Los ojitos de Buby se llenaron de profunda admiración, y con la voz empañada por las lágrimas y el pecho trémulo por el temblor de un sollozo preguntó:
—¿Y por qué soy rey y tengo todo, y ellos son pobres y no tienen nada?
La reina lo apretó contra su corazón con amor intenso y, besándole la frente, le dijo:
—Porque tú eres el hermano mayor, y eso es lo que significa ser rey, ¿lo entiendes, Buby?
—Y Dios te ha dado todo para que cuides, en lo posible, a tus hermanos menores y para que no les falte nada.
—Yo no sabía eso —dijo Buby, meneando la cabecita con pena.
Y sin acordarse más del toisón de oro, comenzó a rezar sus oraciones de la mañana, como todos los días.

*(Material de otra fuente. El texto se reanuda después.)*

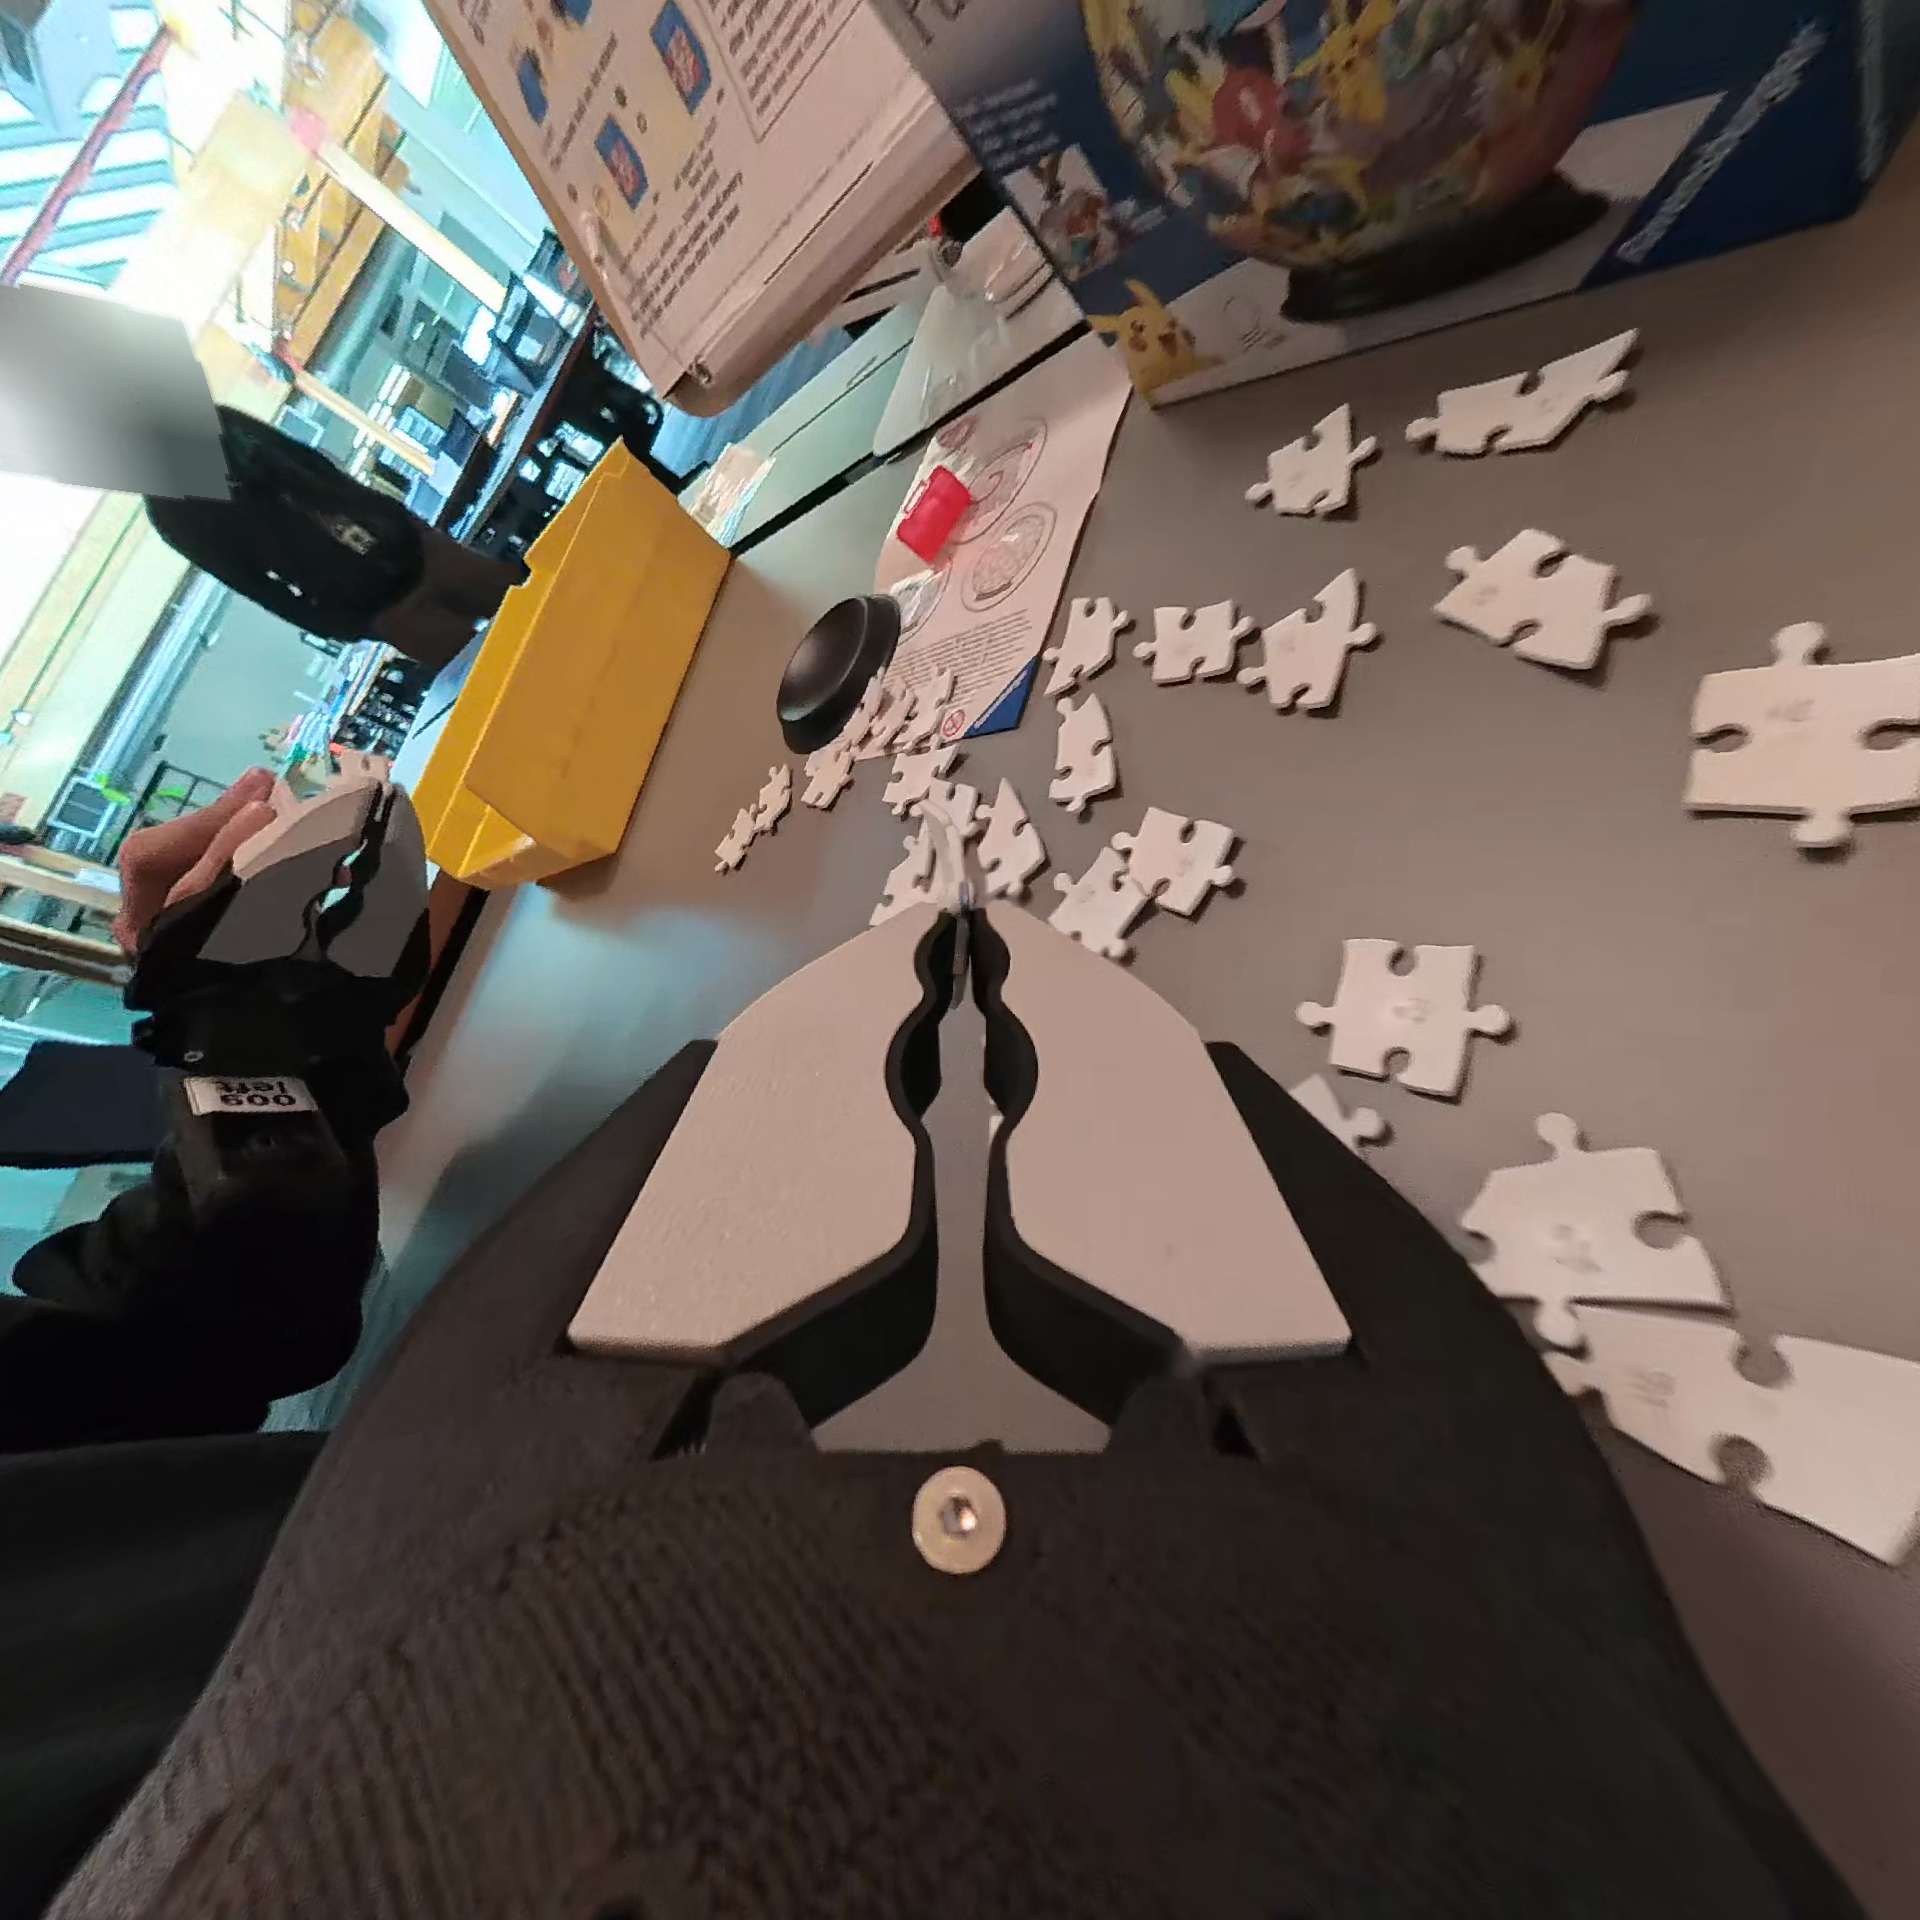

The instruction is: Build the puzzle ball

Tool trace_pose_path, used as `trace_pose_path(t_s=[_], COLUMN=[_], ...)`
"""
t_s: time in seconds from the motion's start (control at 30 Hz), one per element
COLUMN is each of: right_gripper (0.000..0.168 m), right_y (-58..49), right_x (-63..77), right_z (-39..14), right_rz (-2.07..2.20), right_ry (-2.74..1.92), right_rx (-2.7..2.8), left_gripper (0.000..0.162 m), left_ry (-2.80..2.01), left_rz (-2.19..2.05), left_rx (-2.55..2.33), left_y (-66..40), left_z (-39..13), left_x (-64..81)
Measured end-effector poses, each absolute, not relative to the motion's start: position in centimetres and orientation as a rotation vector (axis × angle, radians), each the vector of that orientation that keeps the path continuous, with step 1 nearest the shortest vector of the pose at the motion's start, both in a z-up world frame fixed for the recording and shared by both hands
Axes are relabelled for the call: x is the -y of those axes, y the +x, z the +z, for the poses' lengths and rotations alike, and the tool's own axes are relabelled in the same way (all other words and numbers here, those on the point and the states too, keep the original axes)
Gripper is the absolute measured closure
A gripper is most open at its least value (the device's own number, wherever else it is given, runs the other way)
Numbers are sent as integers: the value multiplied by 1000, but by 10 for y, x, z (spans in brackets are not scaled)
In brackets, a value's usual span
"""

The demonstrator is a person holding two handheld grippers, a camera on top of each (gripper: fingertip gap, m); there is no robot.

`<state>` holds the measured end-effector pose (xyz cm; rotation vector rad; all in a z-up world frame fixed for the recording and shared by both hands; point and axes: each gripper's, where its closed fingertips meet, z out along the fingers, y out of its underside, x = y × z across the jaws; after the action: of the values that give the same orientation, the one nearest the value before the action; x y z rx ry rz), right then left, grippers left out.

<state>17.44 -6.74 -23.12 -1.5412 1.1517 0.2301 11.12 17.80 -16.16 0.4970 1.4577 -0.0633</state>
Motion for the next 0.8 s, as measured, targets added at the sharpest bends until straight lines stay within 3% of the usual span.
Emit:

A medida que rezaba, le parecía que todos los niños pobres y desvalidos del reino se agrupaban a su alrededor, levantando hacia lo sagrado sus manitas, y que él, como hermano mayor, llevaba la voz de todos.
Y cuando el rey Buby ya fue un hombre y un gran guerrero, y tuvo que pedir auxilio a lo sagrado en los trabajos y compartir alegrías, siempre lo hizo llevando la voz de todos sus súbditos, y en especial la de los niños del reino, pobres y ricos, buenos y malos.
Y cuando murió el rey Buby, ya muy ancianito, su buena alma llegó a las puertas del cielo. Allí se arrodilló y dijo, como siempre, su oración, uniendo en espíritu a todos los niños del reino.
Y en cuanto pronunció estas palabras, se le abrieron de par en par las puertas del cielo, y miles y miles de Gilitos se acercaron corriendo a recibirlo, todos aquellos niños a los que había sido rey, es decir, su hermano mayor aquí en la tierra. Uno a uno le rodearon, alzando sus manitas y sonriendo, felices de volver a ver a quien siempre los había cuidado.
Fin del Cuento
Y fortaleciendo la tradición, desde aquel día, el rey Buby nunca olvidó a Ratón Pérez, dejando cuidadosamente bajo la almohada sus dientes recién caídos. Siempre se cepillaba los dientes con mucho cuidado, como un buen rey que cuida de sí mismo para poder cuidar de los demás. Y antes de dormir, rezaba sus oraciones, dando gracias por el día y pidiendo por todos los niños de su reino, recordando que, así como Ratón Pérez acudía puntualmente a recoger cada diente, él también debía cumplir con su deber de hermano de todos.